An eucaryotic expression system using Giardia virus as gene expression carrier is disclosed, which can be the one using DNA transfection mode and the other using RNA transfection mode. Said Giardia virus can effectively infect its trophont and has lower toxin and more number of copies in gene duplication. Said Giardia is easily cultured. Its advantages are high expression efficiency and no pollution to gene.

The invention discloses a Chinese character gene coding method and system, and a Chinese character gene decoding method and system. The coding method comprises the following steps: obtaining coded information from information to be coded according to a pre-established Chinese character gene coding dictionary database, so that an informosome is generated; respectively producing a positioning zone of an information header and a positioning zone of an information trailer in front of and behind the informosome through a positioning zone coding method; and producing a decoration zone of the information header in front of the positioning zone of the information header, and producing a decoration zone of the information trailer behind the positioning zone of the information trailer. The coding method and system and the decoding method and system provided by the invention have the advantages that commonly-used Chinese character information is stored in biological genes, and can be decoded in ahighly fault-tolerant manner during gene duplication for biological information labeling and tracking, so that the tracking and identification precision and efficiency for plant biological information are improved, and time for analysis and identification can be further greatly reduced.

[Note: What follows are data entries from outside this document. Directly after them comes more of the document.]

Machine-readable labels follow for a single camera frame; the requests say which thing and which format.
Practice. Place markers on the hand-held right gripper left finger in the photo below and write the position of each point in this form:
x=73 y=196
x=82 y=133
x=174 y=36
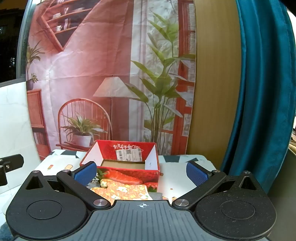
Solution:
x=85 y=173

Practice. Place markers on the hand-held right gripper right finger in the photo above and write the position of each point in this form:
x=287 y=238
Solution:
x=196 y=173

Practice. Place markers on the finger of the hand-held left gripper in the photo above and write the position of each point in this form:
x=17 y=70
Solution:
x=12 y=161

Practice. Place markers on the red strawberry print box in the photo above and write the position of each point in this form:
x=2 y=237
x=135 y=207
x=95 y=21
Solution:
x=129 y=175

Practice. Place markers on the printed cartoon tablecloth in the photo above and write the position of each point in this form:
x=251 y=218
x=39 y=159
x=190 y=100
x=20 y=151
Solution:
x=175 y=178

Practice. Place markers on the white marble board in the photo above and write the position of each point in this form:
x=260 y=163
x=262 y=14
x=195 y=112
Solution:
x=16 y=120

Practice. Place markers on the orange floral cloth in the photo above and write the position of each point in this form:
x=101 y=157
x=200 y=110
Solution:
x=124 y=191

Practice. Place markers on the teal curtain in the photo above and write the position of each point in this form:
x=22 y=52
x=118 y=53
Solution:
x=259 y=92

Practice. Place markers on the room scene wall poster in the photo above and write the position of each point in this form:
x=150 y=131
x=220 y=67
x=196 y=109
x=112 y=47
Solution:
x=104 y=69

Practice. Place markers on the dark window with grey frame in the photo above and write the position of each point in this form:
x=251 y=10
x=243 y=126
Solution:
x=13 y=34

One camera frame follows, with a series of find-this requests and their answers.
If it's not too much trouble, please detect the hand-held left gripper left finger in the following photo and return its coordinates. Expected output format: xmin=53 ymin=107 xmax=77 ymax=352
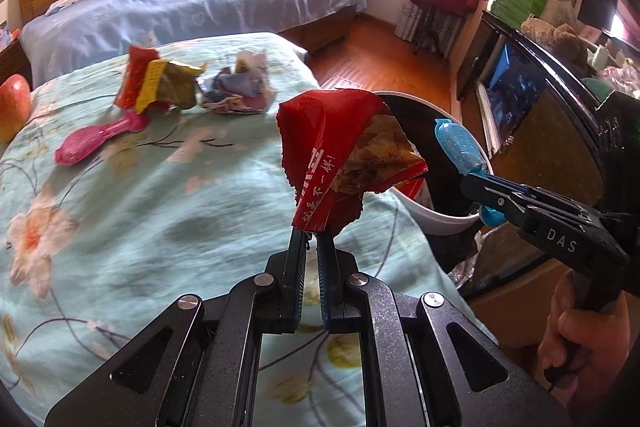
xmin=44 ymin=231 xmax=308 ymax=427

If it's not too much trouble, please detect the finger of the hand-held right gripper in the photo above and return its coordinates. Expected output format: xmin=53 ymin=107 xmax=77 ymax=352
xmin=475 ymin=196 xmax=581 ymax=224
xmin=460 ymin=173 xmax=596 ymax=212

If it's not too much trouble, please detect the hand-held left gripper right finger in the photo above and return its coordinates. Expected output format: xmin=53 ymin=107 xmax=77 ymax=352
xmin=316 ymin=234 xmax=573 ymax=427

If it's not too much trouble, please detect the white trash bin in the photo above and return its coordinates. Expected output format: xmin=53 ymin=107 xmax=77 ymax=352
xmin=372 ymin=91 xmax=493 ymax=237

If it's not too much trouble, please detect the blue candy-shaped wrapper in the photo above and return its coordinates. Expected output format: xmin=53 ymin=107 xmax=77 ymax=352
xmin=434 ymin=118 xmax=507 ymax=228

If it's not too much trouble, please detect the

The invention discloses a kind of appraisal bacterium, specially appraises the monk fungus (Salmonella), produces the uninuclear cell Liszt fungus (Listeria monocytogenes) the examination method. First (YAU_DSL1) separately uses the monk fungus and the backwoods coli the thermal crack solution to withdraw respective DNA template, produces the uninuclear cell Liszt fungus to use the enzyme solution to withdraw the DNA template, then carries on disposable PCR to expand increases the specific many genes, finally passes through the electricity to swim the appraisal. The invention through sample DNA, disposable at the same time to the monk fungus histidine transportation operon gene which possibly has, produces the uninuclear cell hemolysin gene to expand increases (YZU_DSL1) the material particle carries on with the certain existence backwoods coli expands increases, forms the massive genes duplication fragment, quite is convenient, can appraise whether for the monk fungus, produces the uninuclear cell Liszt fungus, and makes the judgement to the negative result reacting system accuracy. The invention more classical method bacterium separation, the appraisal and the blood serum school grades testing method fast, is accurate.